If you live in this world long enough, you are going to live through some type of instability. I know I have. I could list them out. Hate crimes. Civil unrest. Moments that remind you how quickly things can shift.
I remember Ferguson. I remember fire trucks parked across streets like makeshift barricades. I remember the tension in the air. Not panic. Not chaos. Tension. The feeling that something fragile had cracked and no one quite knew what would happen next.
And I remember something else.
Life kept going.
People still went to work. Kids still went to school. Groceries still needed to be bought. The world did not end, even though for a few days it felt like it might tilt off its axis.
That is the part people forget.
We act as though instability is foreign. As though unrest belongs to other cities, other countries, other cultures. We watch footage on our phones and talk about “over there,” wherever over there happens to be this week.
But there is no over there.
Minneapolis. Ferguson. Uvalde. Las Vegas. New York. Los Angeles. Rural towns with one blinking stoplight. Violence has visited all of them. In the United States, our children rehearse what to do if someone comes into their classroom with a gun. We have normalized the unthinkable.
Let that sit for a moment.
We train eight year olds how to hide.
So when people speak about instability in another place as if it proves some moral or geographic superiority, I pause. Because safety is not a passport. It is not a zip code. It is not a flag.
It is a temporary condition.
The truth is none of us are completely safe. Not in Mexico. Not in Missouri. Not anywhere. We can make wise choices. We can stay informed. We can prepare. But we cannot build a life around the illusion that danger only happens to other people.
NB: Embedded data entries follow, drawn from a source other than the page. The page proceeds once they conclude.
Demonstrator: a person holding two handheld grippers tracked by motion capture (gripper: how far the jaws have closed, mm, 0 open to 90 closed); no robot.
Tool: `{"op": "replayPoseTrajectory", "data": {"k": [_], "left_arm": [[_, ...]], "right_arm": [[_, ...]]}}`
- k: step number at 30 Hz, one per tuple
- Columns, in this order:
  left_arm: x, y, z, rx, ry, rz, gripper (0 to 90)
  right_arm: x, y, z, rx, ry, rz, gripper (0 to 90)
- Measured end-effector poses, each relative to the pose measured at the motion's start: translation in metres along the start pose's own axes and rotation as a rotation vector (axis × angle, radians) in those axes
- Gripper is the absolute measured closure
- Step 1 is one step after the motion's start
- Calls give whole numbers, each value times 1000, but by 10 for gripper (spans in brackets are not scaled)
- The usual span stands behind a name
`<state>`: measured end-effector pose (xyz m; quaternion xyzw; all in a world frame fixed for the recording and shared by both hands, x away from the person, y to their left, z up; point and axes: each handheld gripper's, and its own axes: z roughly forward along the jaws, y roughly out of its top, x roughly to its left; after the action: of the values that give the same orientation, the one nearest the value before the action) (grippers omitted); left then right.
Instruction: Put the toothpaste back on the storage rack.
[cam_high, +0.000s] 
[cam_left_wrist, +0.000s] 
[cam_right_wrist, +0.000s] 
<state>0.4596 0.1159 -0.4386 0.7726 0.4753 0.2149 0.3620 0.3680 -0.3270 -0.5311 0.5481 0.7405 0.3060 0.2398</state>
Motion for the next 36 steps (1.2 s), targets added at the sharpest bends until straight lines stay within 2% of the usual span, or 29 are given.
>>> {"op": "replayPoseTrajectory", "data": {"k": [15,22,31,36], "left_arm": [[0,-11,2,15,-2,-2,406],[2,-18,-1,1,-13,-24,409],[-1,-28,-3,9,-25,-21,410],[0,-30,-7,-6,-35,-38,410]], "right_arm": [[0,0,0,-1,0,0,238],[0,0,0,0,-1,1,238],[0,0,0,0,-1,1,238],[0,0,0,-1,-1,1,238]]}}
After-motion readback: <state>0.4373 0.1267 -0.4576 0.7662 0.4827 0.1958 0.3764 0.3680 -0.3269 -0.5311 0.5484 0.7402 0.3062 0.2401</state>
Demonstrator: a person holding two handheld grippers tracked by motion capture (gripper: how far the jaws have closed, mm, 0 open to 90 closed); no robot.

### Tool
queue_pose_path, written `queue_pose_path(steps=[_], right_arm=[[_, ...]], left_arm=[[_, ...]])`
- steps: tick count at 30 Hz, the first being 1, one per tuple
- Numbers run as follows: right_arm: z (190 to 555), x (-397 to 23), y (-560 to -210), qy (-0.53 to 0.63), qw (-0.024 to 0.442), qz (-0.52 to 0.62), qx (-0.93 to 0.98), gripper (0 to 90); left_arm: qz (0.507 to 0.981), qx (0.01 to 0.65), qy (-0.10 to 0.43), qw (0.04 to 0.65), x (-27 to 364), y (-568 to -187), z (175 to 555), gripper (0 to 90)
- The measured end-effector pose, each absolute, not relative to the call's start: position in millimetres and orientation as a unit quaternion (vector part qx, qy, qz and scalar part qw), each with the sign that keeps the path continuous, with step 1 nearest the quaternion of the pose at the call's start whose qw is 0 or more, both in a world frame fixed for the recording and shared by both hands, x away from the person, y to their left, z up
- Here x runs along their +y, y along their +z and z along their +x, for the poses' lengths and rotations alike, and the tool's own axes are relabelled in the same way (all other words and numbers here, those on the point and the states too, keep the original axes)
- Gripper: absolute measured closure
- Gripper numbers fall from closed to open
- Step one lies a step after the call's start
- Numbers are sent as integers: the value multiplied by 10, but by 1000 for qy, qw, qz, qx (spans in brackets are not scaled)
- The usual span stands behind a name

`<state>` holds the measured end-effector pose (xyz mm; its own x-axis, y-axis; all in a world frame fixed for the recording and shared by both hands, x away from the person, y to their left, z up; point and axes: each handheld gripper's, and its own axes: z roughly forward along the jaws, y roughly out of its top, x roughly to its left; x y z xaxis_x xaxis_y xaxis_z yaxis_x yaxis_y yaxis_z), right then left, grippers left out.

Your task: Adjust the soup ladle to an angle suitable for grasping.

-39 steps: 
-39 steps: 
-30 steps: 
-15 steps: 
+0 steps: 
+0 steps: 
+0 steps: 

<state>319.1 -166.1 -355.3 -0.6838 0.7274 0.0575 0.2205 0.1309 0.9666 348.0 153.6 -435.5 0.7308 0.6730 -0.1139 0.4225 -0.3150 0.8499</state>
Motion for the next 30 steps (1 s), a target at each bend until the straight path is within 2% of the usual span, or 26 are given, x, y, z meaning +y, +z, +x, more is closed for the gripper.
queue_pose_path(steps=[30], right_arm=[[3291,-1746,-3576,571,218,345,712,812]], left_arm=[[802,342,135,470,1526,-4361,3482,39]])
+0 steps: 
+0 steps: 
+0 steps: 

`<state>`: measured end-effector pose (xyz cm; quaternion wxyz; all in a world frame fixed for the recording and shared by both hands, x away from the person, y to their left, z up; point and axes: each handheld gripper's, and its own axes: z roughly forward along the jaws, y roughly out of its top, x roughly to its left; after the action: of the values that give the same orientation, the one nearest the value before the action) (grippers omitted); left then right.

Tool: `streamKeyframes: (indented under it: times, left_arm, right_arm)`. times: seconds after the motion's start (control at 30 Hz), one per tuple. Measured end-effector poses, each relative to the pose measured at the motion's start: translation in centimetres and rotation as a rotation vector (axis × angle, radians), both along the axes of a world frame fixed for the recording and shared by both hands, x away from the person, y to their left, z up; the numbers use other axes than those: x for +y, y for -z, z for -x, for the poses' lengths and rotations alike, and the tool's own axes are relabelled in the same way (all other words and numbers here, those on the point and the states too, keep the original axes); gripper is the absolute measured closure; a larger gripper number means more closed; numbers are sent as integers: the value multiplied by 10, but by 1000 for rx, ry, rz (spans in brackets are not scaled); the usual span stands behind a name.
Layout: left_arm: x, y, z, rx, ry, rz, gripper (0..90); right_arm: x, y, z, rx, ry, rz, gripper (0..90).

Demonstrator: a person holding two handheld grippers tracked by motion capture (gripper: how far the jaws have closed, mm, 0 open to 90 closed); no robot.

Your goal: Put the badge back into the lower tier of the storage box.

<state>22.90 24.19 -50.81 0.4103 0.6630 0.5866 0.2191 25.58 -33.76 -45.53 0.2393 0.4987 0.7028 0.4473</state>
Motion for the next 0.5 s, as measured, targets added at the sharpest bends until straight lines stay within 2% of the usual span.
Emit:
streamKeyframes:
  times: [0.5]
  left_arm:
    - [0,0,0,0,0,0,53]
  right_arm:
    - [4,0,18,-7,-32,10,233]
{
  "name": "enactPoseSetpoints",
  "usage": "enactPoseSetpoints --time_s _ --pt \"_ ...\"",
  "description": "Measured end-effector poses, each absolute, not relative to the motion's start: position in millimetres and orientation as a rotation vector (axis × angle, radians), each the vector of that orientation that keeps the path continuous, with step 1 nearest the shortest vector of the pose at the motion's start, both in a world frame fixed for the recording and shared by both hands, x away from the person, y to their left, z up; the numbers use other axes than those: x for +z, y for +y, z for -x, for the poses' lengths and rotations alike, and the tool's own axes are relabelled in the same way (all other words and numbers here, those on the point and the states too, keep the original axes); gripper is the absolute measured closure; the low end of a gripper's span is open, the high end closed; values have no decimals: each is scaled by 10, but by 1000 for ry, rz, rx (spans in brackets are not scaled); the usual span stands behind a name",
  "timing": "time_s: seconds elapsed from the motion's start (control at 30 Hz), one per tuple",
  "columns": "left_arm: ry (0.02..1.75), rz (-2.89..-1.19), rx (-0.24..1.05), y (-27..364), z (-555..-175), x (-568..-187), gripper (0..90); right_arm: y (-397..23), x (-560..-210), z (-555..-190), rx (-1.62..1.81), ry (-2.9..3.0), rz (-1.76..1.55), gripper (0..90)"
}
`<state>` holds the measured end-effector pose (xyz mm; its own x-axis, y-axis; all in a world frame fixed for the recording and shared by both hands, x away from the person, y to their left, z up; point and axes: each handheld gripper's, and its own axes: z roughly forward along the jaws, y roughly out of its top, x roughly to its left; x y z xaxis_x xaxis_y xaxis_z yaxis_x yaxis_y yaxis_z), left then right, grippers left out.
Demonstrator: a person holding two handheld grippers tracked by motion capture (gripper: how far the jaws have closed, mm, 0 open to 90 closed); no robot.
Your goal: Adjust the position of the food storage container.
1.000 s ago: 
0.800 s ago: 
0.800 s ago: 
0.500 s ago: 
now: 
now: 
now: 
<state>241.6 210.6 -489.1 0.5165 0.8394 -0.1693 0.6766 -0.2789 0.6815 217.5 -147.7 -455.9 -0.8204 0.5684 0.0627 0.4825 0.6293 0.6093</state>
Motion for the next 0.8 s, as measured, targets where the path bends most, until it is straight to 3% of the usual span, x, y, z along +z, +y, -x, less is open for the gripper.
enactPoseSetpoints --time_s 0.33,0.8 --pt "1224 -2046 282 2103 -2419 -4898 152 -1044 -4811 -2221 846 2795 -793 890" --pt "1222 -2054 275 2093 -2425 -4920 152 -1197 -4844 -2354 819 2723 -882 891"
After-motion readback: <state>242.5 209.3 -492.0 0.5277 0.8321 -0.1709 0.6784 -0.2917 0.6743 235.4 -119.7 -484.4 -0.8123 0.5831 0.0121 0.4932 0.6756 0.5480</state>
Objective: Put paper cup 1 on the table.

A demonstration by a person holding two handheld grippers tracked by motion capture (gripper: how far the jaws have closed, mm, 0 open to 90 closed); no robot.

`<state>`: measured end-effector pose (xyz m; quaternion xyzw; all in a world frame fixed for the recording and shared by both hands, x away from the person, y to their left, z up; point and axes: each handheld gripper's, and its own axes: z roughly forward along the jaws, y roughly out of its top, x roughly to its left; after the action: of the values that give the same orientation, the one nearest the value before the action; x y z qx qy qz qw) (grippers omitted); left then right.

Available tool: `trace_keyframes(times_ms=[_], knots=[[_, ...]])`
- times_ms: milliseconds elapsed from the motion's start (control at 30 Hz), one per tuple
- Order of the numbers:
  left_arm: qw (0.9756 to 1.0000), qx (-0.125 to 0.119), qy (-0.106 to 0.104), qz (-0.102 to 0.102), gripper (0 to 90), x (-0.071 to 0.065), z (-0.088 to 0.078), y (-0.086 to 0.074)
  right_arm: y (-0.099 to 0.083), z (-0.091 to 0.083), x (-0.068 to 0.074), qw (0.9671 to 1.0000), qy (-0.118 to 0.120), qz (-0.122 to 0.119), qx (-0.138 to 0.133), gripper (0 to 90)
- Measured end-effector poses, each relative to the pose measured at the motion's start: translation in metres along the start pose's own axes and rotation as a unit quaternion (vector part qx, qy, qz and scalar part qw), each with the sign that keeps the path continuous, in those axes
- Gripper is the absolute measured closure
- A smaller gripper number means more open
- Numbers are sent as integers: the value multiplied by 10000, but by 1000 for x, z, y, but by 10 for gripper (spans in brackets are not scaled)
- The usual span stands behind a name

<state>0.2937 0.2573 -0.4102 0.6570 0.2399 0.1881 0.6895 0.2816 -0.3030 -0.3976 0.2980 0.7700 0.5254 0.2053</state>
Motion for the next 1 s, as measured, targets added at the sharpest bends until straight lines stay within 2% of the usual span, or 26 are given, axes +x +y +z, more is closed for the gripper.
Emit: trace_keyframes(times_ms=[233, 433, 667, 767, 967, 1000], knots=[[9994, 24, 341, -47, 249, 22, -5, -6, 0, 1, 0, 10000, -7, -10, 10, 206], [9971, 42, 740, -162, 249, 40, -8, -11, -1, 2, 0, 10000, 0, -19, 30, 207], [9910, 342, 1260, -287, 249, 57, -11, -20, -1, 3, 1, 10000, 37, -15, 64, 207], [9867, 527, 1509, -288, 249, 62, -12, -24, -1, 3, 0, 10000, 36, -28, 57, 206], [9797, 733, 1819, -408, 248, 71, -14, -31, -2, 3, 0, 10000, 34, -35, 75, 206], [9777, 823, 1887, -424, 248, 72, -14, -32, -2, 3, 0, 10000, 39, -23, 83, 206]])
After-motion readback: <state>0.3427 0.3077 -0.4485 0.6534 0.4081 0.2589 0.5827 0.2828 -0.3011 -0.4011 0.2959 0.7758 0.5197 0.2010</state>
The boogeyman is not a foreign concept. It is simply uncertainty with a face we have not seen yet.
And here is the harder truth.
If you build your identity around the idea that you are safer, better, more protected than someone else, what you are really clinging to is denial. The world is unpredictable. Always has been. Always will be.
So what do we do with that?
We live anyway.
We stay aware without becoming consumed. We prepare without surrendering to paranoia. We love our families. We build homes. We show up for our communities. We refuse to let fear become our personality.
Because while none of us are guaranteed safety, we are guaranteed this moment.
And I would rather spend mine building something meaningful than pretending the walls are thicker where I stand.
Instability is not a sign that the world is ending. It is a reminder that the world has always been fragile.
The real question is not “Where is it happening?”
The real question is, “How do I choose to live in a world where it can happen anywhere?”
For me, the answer has always been the same.
Eyes open. Heart steady. Fear acknowledged, but not obeyed.